Origine et histoire de la Chapelle de Perse
La chapelle Saint-Hilarian-Sainte-Foy de Perse, située à Espalion dans l’Aveyron, est un édifice religieux roman du XIe siècle. Elle est mentionnée dès 1060, lorsque Hugues de Calmont, son épouse Foy et leur fils Bégon en font don à l’abbaye de Conques. Le site, alors appelé alleu, comprend une église dédiée à saint Hilarian, un fief presbytéral et des dîmes. Après cette donation, l’église est aussi placée sous le vocable de sainte Foy, en lien avec l’abbaye donataire.
En 1312, le prieuré de Perse est uni à celui de Campagnac pour subvenir aux besoins de cinq moines, réduits à deux un siècle plus tard. L’église sert d’abord d’église paroissiale pour Espalion, avant de perdre ce statut au XVIIIe siècle. En 1524, l’évêque François d’Estaing procède à la translation des reliques de saint Hilarian. Après la sécularisation du prieuré en 1537, les bâtiments se dégradent : déclarés masures en 1664, ils font l’objet de réparations au XVIe siècle.
Classée monument historique en 1862, la chapelle est restaurée en 1902 par Henri Laffillée, qui révèle des enduits peints sur les voûtes du transept. Une seconde campagne en 1957, menée par l’architecte Dufour, supprime d’autres décors peints. L’édifice, orienté est-ouest, se distingue par son portail roman occidental à tympan sculpté (représentant la Pentecôte et le Jugement dernier) et son clocher-mur à quatre baies. Deux portails, l’un roman et l’autre gothique, percent sa façade sud.

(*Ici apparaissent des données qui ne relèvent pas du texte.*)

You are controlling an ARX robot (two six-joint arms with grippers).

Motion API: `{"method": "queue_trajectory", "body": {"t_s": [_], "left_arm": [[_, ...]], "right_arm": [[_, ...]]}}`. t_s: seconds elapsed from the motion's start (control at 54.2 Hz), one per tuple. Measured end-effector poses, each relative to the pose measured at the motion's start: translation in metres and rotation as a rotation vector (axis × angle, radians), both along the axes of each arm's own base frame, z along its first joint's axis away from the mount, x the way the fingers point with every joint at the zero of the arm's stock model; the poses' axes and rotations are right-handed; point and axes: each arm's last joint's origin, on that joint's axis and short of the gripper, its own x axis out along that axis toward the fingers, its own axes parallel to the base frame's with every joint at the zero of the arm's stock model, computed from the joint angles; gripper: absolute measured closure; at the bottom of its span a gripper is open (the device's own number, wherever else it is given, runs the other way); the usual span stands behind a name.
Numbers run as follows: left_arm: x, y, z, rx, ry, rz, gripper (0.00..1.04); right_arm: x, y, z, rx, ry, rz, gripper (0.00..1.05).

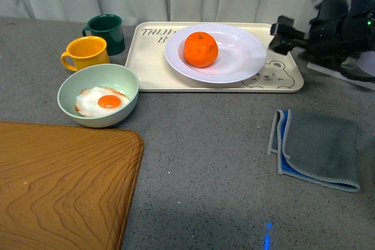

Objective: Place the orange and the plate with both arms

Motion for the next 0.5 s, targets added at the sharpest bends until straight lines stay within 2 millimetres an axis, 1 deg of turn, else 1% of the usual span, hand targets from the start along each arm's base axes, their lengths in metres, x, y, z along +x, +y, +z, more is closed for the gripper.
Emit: {"method": "queue_trajectory", "body": {"t_s": [0.018, 0.037, 0.055, 0.092, 0.111, 0.147, 0.166, 0.184, 0.24, 0.258, 0.295, 0.313, 0.332, 0.369, 0.387, 0.424, 0.442, 0.479, 0.498], "left_arm": [[0.0, 0.0, 0.0, 0.0, 0.0, 0.0, 0.07], [0.0, 0.0, 0.0, 0.0, 0.0, 0.0, 0.07], [0.0, 0.0, 0.0, 0.0, 0.0, 0.0, 0.07], [0.0, 0.0, 0.0, 0.0, 0.0, 0.0, 0.07], [0.0, 0.0, 0.0, 0.0, 0.0, 0.0, 0.07], [0.0, 0.0, 0.0, 0.0, 0.0, 0.0, 0.07], [0.0, 0.0, 0.0, 0.0, 0.0, 0.0, 0.07], [0.0, 0.0, 0.0, 0.0, 0.0, 0.0, 0.07], [0.0, 0.0, 0.0, 0.0, 0.0, 0.0, 0.07], [0.0, 0.0, 0.0, 0.0, 0.0, 0.0, 0.07], [0.0, 0.0, 0.0, 0.0, 0.0, 0.0, 0.07], [0.0, 0.0, 0.0, 0.0, 0.0, 0.0, 0.07], [0.0, 0.0, 0.0, 0.0, 0.0, 0.0, 0.07], [0.0, 0.0, 0.0, 0.0, 0.0, 0.0, 0.07], [0.0, 0.0, 0.0, 0.0, 0.0, 0.0, 0.07], [0.0, 0.0, 0.0, 0.0, 0.0, 0.0, 0.07], [0.0, 0.0, 0.0, 0.0, 0.0, 0.0, 0.07], [0.0, 0.0, 0.0, 0.0, 0.0, 0.001, 0.07], [0.0, 0.0, 0.0, 0.0, 0.0, 0.0, 0.07]], "right_arm": [[-0.006, -0.001, 0.005, -0.055, -0.088, -0.038, 0.38], [-0.009, -0.002, 0.008, -0.073, -0.126, -0.061, 0.39], [-0.023, -0.004, 0.015, -0.129, -0.238, -0.107, 0.45], [-0.046, -0.008, 0.029, -0.157, -0.373, -0.146, 0.52], [-0.064, -0.01, 0.04, -0.165, -0.449, -0.16, 0.57], [-0.091, -0.014, 0.058, -0.165, -0.526, -0.164, 0.64], [-0.111, -0.016, 0.071, -0.17, -0.566, -0.166, 0.7], [-0.118, -0.017, 0.075, -0.17, -0.579, -0.167, 0.71], [-0.158, -0.021, 0.094, -0.171, -0.629, -0.174, 0.82], [-0.164, -0.022, 0.095, -0.171, -0.632, -0.175, 0.84], [-0.191, -0.026, 0.096, -0.176, -0.629, -0.173, 0.91], [-0.198, -0.027, 0.096, -0.178, -0.623, -0.172, 0.93], [-0.21, -0.029, 0.093, -0.182, -0.606, -0.168, 0.97], [-0.226, -0.031, 0.088, -0.187, -0.579, -0.161, 1.01], [-0.237, -0.033, 0.084, -0.194, -0.556, -0.153, 1.04], [-0.26, -0.04, 0.076, -0.195, -0.509, -0.131, 1.04], [-0.265, -0.042, 0.074, -0.194, -0.5, -0.127, 1.04], [-0.284, -0.047, 0.071, -0.198, -0.485, -0.139, 1.04], [-0.288, -0.048, 0.069, -0.2, -0.464, -0.14, 1.04]]}}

À l’intérieur, la nef à trois travées, séparée du chœur par un arc triomphal, est surmontée d’un chevet polygonal orné de modillons. Deux chapelles latérales, ajoutées au XVe siècle côté nord, complètent l’ensemble. Parmi les éléments remarquables figurent une Vierge à l’Enfant du XIIe siècle, classée en 1908, et un enfeu du XIIIe siècle en façade. La chapelle, située sur un tronçon commun à la via Podiensis et au GR 6, domine la terrasse alluviale du Lot.
Le portail occidental, protégé par un auvent à modillons, présente trois voussures historiées : la Cour céleste (anges avec livres), les archanges Gabriel et Raphaël, et une figure couronnée supposée être le fondateur. Le tympan illustre la Trinité, la Vierge et les apôtres lors de la Pentecôte, tandis que le linteau dépeint le Jugement dernier, avec une balance des âmes, le Christ en gloire entouré du Tétramorphe, et une scène infernale où Satan et des démons tourmentent les damnés.